PROBLEM REQUIREMENTS:
Of the entries below, return only those lines from the line with "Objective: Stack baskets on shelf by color" to the line with "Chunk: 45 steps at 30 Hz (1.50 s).", exactly, both included.

Records excerpted from a collection
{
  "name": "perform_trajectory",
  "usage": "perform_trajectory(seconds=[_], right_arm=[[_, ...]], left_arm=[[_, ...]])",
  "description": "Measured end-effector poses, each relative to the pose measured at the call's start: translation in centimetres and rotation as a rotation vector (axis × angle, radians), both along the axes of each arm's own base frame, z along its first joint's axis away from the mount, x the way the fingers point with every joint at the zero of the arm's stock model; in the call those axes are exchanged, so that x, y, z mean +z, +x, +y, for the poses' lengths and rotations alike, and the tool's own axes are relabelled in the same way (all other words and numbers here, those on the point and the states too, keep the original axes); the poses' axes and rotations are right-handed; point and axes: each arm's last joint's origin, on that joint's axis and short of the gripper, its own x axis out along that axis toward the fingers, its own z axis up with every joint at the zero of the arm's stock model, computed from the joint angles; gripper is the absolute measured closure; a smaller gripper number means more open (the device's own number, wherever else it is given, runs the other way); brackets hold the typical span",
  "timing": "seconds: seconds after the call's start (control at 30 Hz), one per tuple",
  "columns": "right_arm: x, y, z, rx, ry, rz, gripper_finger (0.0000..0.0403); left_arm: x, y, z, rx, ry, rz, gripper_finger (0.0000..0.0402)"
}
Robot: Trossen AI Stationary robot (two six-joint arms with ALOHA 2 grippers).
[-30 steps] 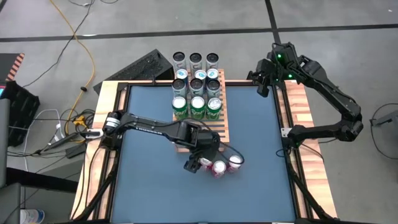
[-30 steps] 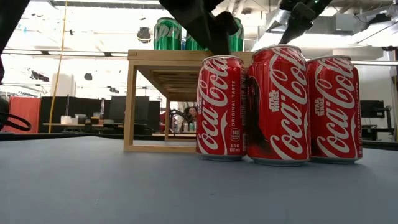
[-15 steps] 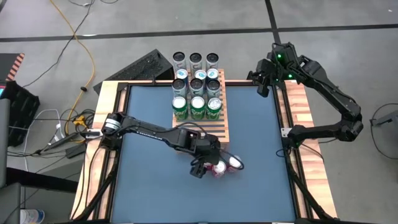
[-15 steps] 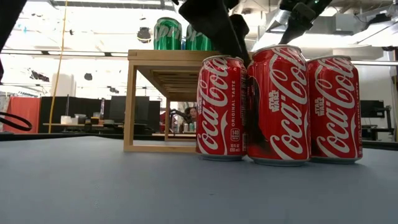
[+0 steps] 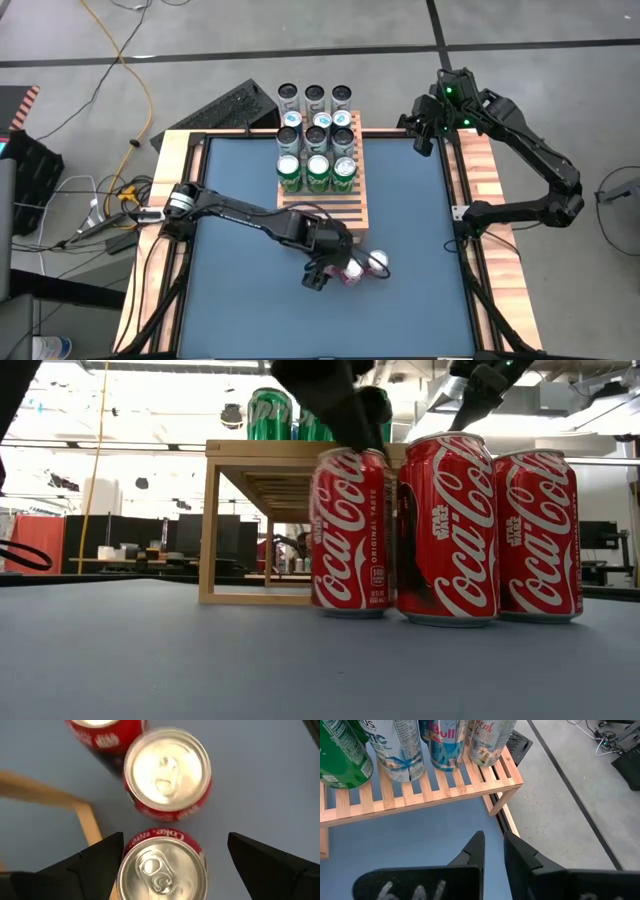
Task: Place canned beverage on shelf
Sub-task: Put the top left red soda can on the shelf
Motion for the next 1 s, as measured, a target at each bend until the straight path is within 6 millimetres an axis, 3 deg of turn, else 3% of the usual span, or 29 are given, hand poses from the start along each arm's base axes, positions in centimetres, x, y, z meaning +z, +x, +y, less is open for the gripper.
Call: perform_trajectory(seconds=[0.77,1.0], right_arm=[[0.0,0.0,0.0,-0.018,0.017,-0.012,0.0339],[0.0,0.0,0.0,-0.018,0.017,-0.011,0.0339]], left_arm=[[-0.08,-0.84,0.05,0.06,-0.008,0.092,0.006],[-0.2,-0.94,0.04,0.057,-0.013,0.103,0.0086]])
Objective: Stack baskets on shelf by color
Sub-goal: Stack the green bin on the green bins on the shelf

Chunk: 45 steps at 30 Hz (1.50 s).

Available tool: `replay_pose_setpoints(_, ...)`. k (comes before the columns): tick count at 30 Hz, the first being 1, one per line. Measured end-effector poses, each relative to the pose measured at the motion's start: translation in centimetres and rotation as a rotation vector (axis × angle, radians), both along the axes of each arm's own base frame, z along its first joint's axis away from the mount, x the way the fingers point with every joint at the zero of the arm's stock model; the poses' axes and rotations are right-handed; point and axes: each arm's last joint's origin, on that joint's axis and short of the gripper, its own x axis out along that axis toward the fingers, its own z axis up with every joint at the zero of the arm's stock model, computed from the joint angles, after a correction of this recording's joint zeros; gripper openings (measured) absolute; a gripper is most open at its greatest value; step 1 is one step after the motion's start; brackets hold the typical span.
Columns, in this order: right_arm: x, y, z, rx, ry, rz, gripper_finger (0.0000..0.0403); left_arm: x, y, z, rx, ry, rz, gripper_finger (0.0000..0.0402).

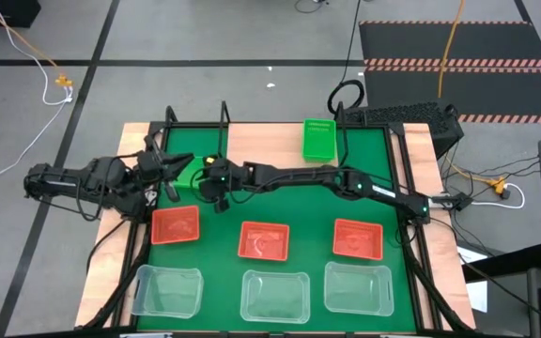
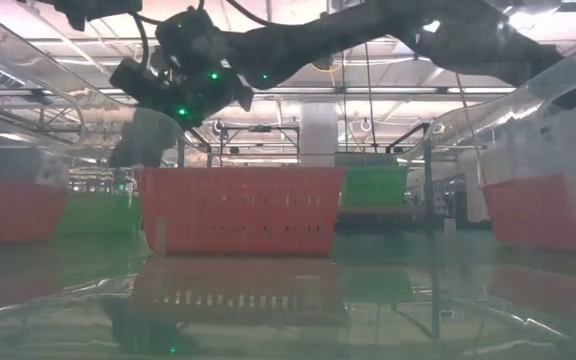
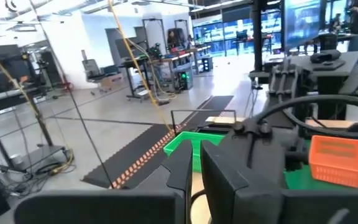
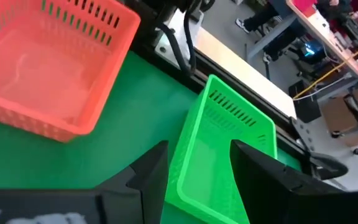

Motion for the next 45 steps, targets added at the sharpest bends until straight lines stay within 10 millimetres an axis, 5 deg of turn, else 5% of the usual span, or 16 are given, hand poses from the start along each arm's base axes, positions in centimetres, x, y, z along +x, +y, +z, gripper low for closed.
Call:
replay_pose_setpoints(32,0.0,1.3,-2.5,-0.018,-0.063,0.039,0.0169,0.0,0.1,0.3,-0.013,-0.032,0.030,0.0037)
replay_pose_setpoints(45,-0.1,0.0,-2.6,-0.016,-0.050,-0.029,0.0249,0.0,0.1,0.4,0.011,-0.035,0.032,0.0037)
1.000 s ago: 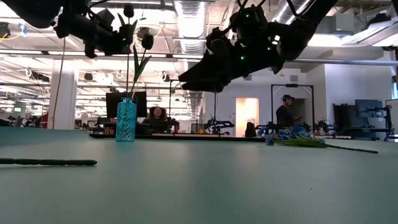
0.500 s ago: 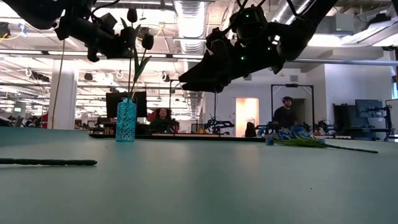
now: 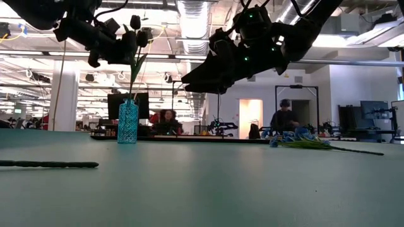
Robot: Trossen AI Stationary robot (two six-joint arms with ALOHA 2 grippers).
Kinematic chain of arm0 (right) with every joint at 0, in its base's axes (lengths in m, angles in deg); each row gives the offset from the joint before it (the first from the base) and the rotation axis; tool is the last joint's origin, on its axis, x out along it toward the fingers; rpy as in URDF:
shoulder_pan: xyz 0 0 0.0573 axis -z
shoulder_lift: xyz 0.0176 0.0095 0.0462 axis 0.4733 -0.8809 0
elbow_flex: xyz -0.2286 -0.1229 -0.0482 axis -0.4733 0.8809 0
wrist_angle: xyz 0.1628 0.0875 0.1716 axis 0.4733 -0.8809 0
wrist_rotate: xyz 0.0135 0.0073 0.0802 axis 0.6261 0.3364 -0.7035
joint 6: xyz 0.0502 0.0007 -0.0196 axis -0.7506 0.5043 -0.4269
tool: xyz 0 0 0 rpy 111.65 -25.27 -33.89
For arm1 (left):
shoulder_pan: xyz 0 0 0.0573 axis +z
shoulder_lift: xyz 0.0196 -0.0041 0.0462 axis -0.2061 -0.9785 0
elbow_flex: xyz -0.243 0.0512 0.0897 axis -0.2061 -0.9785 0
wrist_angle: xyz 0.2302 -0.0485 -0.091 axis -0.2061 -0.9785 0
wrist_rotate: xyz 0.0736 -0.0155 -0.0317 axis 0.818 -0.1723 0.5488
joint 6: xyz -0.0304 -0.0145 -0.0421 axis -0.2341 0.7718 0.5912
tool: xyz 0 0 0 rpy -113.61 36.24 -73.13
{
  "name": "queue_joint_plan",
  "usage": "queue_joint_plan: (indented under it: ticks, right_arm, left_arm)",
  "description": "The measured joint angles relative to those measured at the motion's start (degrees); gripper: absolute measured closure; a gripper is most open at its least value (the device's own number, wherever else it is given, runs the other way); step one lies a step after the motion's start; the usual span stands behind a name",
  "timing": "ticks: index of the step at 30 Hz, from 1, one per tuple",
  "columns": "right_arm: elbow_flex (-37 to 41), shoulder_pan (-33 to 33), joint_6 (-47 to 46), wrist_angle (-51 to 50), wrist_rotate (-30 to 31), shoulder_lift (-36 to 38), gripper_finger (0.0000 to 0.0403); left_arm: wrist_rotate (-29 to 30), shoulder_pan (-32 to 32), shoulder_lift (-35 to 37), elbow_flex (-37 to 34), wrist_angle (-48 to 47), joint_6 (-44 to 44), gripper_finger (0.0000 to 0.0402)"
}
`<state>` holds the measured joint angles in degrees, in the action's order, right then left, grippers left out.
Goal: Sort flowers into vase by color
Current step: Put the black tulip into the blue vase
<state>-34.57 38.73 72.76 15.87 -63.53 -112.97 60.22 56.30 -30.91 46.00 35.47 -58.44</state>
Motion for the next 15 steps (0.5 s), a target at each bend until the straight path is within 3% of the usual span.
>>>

ANSWER TO THIS PROBLEM:
Objective: Stack baskets on shelf by color
Sub-goal: Stack the green bin on the green bins on the shelf

Chunk: 45 steps at 30 Hz (1.50 s).

The answer is now complete.